The canonical MLP is ‘inspired’ by the architecture of the 2021 NeRF in the Wild project, with each appearance set bound to sole appearance embedding vector. This vector is concatenated with a novel pose embedding vector, which conditions the system’s pose correction module for each appearance set.
Training and Development
For the central work on the Federer dataset, the researchers collected photos by searching for particular associated sporting events across a limited number of years spanning 2009 to 2020. Each event yielded 19-24 photos for each year, and each set was accordingly labeled.
Body pose and camera pose on the dataset was estimated by SPIN, though the researchers had to intervene manually in cases of occlusion, such as where part of Federer’s body was obstructed by a racket or other non-intrinsic items. Without removing such items, they would have become essentially incorporated into the ‘Federer entity’.

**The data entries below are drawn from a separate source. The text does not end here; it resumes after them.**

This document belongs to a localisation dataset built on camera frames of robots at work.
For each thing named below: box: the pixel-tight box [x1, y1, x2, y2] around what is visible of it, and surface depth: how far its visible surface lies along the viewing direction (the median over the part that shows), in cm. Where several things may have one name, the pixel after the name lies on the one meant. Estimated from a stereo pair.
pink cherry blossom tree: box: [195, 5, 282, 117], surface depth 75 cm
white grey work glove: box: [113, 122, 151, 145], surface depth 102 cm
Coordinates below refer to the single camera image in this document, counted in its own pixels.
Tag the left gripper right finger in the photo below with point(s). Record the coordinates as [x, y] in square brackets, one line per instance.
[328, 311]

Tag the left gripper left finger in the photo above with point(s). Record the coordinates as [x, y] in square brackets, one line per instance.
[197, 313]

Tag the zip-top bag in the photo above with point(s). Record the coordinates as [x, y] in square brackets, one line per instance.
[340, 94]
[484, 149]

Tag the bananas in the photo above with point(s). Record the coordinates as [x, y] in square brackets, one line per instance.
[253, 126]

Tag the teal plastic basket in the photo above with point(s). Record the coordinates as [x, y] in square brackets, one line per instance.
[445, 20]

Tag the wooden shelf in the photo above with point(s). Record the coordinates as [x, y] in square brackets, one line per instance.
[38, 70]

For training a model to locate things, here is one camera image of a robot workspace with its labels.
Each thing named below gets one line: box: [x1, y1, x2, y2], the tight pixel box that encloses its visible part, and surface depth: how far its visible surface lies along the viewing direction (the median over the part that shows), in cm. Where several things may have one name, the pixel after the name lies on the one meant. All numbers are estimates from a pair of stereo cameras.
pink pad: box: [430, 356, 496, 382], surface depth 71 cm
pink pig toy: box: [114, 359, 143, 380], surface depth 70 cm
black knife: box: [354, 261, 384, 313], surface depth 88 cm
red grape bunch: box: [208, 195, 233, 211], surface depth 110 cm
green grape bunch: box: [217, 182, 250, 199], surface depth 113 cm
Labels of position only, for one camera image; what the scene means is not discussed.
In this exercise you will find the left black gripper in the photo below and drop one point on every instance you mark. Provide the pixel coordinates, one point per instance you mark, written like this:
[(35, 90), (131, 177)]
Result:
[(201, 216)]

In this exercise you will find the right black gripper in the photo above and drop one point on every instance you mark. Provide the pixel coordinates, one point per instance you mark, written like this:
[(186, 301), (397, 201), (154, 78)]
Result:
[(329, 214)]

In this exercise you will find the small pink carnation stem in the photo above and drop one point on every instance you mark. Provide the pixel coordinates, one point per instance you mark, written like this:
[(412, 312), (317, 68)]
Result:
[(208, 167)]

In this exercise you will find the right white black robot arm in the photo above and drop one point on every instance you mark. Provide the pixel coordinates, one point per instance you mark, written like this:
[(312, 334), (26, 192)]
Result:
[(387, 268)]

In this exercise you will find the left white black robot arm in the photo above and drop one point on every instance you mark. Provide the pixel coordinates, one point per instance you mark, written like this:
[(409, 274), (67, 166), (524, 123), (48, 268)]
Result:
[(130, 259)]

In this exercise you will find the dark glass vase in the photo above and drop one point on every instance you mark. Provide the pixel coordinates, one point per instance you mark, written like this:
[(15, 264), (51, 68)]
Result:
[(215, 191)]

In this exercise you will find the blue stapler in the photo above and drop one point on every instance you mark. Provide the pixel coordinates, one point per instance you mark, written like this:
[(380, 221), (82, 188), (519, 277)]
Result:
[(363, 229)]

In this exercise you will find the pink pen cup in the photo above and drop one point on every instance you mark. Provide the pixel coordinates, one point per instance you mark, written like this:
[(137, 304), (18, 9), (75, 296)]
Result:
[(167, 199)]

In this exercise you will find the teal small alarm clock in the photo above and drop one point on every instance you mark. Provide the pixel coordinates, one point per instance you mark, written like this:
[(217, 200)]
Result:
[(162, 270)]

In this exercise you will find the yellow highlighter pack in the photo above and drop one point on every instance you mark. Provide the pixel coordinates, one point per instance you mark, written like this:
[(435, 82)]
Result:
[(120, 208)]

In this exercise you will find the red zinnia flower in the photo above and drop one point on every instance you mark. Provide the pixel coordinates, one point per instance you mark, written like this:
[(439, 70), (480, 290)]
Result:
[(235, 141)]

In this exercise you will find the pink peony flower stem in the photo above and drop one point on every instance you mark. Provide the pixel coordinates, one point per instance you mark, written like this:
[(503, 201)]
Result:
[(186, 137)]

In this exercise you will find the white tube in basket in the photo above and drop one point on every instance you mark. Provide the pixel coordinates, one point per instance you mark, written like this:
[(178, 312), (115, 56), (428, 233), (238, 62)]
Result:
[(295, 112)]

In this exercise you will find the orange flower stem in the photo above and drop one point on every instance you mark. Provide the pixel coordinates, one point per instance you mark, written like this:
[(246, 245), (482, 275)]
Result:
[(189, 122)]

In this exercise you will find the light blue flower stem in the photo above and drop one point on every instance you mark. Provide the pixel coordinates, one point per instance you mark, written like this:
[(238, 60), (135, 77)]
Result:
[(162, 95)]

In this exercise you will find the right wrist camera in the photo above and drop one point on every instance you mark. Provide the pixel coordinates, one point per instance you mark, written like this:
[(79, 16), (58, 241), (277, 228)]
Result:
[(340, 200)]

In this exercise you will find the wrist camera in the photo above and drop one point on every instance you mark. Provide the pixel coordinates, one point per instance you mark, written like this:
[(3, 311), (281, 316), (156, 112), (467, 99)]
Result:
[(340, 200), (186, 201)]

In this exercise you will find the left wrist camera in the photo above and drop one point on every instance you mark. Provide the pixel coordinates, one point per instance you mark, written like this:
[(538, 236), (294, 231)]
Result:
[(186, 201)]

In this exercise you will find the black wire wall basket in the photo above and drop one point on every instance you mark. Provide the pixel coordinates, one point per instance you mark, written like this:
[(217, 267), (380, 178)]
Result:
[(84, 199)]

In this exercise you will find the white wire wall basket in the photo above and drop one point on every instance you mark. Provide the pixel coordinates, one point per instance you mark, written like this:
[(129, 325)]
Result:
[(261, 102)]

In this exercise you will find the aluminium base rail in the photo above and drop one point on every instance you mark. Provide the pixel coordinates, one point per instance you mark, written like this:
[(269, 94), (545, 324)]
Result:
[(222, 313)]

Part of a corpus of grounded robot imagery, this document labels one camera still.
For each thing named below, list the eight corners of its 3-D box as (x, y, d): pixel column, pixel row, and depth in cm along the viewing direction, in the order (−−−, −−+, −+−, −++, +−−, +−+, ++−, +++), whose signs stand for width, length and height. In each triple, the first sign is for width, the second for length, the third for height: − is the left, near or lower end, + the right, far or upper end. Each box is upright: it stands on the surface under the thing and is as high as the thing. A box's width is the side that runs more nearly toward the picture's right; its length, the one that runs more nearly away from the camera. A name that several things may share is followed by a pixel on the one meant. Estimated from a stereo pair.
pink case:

The system was trained with the Adam optimizer, at varying learning rates for the canonical MLP and the rest of the network. Optimization, the paper notes, takes 200,000 iterations per game, or 600,000 iterations for all games, trained into a single network.
The researchers compared PersonNeRF to their prior effort HumanNeRF, running tests on the compiled Federer datasets. Where HumanNeRF had more restricted parameters, the authors similarly limited PersonNeRF. Each network was trained on 200,000 iterations.
Since there is no strict ground truth for synthesized and truly novel images, the researchers resorted to Fréchet Inception Distance (FID) as an arbitrating metric for the purposes of quantitative comparison.
Of the results, the authors state:
‘[Our] method outperforms HumanNeRF on all datasets by comfortable margins. The performance gain is particularly significant when visualizing the [results]. Our method is able to create consistent geometry, sharp details, and nice renderings, while HumanNeRF tends to produce irregular shapes, distorted textures, and noisy images, due to insufficient inputs.’
PersonNeRF is the first Neural Radiance Field system I’ve seen with the capacity to generalize a subject in the same way that a GAN or latent diffusion representation can. Unlike most comparable GAN or LDM systems, the topic matter in the network is not trained alongside vast swathes of related and unrelated data, so explorability is limited to such data as has been chosen to be trained.
Nonetheless, it’s easy to consider that later NeRF architectures that adopt this approach could increase the amount of data and the scope of the labels to form systems where ‘editing’ (NeRF’s primary disadvantage) is enabled by simply accessing a parameter of the trained system.